The Royal Arsenal (Arsenał Królewski) is a building of a military arsenal in the Muranów neighbourhood of the borough of Śródmieście in Warsaw, Poland. It is located at Długa Street, in the proximity of Warsaw's Old Town. Throughout the ages, the building served a variety of roles. It was the scene of heavy fighting during the Warsaw Insurrection of 1794. Currently, it houses the National Museum of Archaeology.

== History ==
The building was constructed in the mid-16th century by order of King Stefan Batory, initially serving as the war veteran's hostel. During the reign of King Władysław IV of Poland, between 1638 and 1643 the building was thoroughly reconstructed by General of Engineers Paweł Grodzicki (who is also considered the main architect) to suit the needs of a city arsenal (cekhauz, as it was then called). It received a classicist finish and its walls were thickened to allow for its defense against direct attacks. Since then the building served as the main armory of the Warsaw's garrison. In the 18th century it was twice rebuilt, the first time between 1752 and 1754 (by Jan Deybel and Joachim Rauch) and then between 1779 and 1782. The latter modernization of the arsenal was carried over by Szymon Zug and Stanisław Zawadzki, both being among the most renowned Polish architects at the time.

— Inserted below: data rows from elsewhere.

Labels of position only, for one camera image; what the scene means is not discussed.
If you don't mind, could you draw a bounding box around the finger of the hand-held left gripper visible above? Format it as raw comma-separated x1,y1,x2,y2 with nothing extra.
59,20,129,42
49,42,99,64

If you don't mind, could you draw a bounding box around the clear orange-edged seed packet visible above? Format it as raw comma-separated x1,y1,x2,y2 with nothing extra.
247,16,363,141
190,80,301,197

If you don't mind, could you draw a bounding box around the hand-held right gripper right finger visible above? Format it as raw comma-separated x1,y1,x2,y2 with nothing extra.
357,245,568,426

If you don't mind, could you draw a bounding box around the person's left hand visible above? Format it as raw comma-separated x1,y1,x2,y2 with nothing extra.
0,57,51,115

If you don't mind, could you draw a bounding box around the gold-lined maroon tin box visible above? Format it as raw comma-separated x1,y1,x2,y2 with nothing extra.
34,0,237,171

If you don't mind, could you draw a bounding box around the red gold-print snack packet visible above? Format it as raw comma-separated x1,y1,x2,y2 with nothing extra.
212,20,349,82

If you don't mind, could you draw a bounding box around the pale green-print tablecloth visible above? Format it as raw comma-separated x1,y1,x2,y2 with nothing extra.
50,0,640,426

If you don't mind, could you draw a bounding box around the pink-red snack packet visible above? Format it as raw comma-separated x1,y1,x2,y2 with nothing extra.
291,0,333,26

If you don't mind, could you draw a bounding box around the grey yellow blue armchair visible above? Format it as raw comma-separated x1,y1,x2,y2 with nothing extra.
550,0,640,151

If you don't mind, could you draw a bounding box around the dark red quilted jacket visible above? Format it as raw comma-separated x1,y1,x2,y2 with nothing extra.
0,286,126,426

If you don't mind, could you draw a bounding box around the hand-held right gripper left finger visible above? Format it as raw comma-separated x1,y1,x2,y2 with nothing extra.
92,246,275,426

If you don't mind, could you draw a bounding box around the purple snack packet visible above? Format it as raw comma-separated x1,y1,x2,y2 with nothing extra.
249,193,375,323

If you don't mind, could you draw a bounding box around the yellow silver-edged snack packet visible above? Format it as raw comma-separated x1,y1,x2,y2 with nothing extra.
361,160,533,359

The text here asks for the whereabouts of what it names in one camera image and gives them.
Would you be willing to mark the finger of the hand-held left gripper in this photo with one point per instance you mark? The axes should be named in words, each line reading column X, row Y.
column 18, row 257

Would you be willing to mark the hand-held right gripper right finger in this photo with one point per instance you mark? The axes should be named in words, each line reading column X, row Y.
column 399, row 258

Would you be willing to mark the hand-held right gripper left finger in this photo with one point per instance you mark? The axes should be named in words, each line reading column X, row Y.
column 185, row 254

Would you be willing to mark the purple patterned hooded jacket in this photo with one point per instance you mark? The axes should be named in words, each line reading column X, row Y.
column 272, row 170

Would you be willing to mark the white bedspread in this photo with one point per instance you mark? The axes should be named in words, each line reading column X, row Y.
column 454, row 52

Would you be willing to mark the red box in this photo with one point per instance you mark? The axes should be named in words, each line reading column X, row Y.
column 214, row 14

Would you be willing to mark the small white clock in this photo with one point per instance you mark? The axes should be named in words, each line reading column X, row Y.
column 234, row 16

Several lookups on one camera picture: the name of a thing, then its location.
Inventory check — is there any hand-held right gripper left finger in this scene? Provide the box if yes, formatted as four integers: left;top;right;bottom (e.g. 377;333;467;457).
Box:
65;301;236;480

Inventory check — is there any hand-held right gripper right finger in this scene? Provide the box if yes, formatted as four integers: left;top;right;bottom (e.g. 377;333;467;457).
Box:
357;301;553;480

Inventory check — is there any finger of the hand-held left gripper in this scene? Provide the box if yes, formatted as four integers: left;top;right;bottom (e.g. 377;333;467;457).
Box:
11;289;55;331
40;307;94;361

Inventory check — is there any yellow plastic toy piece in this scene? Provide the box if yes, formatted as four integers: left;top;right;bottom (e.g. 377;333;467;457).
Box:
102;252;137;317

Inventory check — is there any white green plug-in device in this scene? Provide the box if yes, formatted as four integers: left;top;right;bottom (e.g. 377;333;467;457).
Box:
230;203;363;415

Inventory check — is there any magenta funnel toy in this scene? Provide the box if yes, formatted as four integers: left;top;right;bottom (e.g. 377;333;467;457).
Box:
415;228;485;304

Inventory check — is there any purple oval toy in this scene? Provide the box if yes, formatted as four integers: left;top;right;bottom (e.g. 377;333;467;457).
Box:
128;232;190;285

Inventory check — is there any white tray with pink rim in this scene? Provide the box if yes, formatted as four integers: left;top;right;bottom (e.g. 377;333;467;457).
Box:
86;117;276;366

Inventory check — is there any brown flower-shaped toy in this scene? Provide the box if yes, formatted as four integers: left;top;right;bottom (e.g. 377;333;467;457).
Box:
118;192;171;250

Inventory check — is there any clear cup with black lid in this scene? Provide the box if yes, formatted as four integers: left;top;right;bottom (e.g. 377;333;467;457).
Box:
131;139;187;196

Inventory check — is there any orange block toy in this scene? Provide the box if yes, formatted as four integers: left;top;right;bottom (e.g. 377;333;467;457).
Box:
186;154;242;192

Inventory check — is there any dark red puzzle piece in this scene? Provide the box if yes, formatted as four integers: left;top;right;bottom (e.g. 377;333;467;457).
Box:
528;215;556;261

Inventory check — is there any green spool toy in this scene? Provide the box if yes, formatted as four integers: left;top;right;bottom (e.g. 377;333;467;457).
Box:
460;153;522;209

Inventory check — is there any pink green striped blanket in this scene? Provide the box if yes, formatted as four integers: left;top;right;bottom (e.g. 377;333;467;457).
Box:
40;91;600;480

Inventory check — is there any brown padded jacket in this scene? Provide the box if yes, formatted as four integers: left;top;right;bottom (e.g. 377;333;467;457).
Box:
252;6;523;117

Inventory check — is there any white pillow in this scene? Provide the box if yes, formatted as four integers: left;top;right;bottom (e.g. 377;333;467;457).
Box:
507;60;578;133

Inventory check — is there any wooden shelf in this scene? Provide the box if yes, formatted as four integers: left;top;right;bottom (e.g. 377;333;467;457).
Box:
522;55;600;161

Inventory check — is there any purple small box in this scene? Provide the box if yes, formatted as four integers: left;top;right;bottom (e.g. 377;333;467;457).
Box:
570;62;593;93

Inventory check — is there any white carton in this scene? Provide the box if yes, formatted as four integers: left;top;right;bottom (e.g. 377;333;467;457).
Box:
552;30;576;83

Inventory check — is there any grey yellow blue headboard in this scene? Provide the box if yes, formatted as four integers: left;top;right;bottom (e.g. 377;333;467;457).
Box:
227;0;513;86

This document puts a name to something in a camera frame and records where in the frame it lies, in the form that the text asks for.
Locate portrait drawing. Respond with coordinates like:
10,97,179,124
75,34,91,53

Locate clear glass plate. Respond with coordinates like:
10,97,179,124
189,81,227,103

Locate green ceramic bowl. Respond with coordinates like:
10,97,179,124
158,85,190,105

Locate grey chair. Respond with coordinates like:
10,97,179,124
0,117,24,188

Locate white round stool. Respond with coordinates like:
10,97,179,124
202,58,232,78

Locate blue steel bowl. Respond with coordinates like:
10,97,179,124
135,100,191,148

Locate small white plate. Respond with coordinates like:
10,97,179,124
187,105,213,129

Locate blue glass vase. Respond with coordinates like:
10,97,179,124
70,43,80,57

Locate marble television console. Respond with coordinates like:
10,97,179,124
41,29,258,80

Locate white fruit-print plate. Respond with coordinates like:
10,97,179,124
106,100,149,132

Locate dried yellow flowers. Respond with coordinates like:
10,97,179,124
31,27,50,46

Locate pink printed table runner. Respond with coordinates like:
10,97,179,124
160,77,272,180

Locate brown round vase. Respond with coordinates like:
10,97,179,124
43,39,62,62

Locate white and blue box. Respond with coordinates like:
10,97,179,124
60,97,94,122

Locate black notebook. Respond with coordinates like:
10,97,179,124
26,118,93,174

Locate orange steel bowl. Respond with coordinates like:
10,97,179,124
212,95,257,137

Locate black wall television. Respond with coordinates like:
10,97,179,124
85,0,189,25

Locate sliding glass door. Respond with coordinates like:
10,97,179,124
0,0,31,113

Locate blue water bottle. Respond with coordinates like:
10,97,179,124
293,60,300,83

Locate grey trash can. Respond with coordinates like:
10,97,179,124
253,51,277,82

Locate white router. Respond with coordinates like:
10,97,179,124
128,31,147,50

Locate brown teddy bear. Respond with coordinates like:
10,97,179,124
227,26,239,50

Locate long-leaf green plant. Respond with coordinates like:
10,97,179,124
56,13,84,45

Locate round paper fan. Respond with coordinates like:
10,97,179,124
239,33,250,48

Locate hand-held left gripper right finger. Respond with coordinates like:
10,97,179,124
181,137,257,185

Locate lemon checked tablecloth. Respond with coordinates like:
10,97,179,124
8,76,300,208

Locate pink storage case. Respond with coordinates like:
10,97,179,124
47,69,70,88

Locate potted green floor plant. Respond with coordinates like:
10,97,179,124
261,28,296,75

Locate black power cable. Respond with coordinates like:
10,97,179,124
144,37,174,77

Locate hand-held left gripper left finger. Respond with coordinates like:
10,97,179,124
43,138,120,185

During the Warsaw Insurrection of 1794, the building was a scene of heavy fighting between the Polish Army and civilians, and the Russian units occupying Warsaw. Damaged during the fights, in 1817 it was rebuilt under the leadership of Wilhelm Minter. Following the November Uprising, until 1835 the building was being rebuilt to become a large tsarist prison. However, eventually, the Russian authorities decided to build the huge Warsaw Citadel instead and the arsenal was then converted to a place of temporary detention of common criminals, rather than the political prisoners held in the citadel. After Poland regained her independence, the building continued to serve as a police precinct but was in dire need of renovation. Between 1935 and 1938, during the presidency of Stefan Starzyński, the arsenal was once again converted to another purpose, this time to house the city archive. The main architects, Bruno Zborowski and Andrzej Węgrzecki, decided to restore much of the external design of the courtyard to its original, 17th-century outlook.

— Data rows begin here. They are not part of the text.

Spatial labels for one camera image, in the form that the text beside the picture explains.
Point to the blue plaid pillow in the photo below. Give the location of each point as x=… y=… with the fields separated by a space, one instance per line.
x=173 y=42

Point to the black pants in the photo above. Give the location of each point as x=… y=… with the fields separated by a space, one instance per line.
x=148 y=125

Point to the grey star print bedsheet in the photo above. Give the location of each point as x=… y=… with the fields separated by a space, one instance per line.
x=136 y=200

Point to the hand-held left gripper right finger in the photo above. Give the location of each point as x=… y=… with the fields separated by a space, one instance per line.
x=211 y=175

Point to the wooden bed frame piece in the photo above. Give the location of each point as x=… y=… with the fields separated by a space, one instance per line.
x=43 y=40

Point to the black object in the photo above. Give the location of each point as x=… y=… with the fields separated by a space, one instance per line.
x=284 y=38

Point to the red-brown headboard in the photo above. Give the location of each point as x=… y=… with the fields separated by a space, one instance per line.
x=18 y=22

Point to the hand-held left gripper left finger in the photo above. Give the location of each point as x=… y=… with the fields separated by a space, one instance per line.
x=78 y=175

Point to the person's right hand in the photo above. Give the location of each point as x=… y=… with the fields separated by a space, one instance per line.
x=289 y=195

The building survived the Polish Defensive War of 1939 and continued to serve its pre-war role during the German occupation of Poland. In the spring of 1943, in front of it, the Szare Szeregi resistance organization conducted one of its most spectacular actions by liberating a number of political prisoners being transferred by the Gestapo from one prison to another. The operation is hence called Operation Arsenal. The building then saw heavy fighting during the ill-fated Warsaw Uprising of 1944 and was one of the Polish redoubts in the area, defending the area of Warsaw's Old Town from the west. Following the capitulation of the uprising, the arsenal was completely destroyed by the Germans, together with the surrounding buildings and Simmons' passage, one of the most luxurious shopping malls in the inter-war city.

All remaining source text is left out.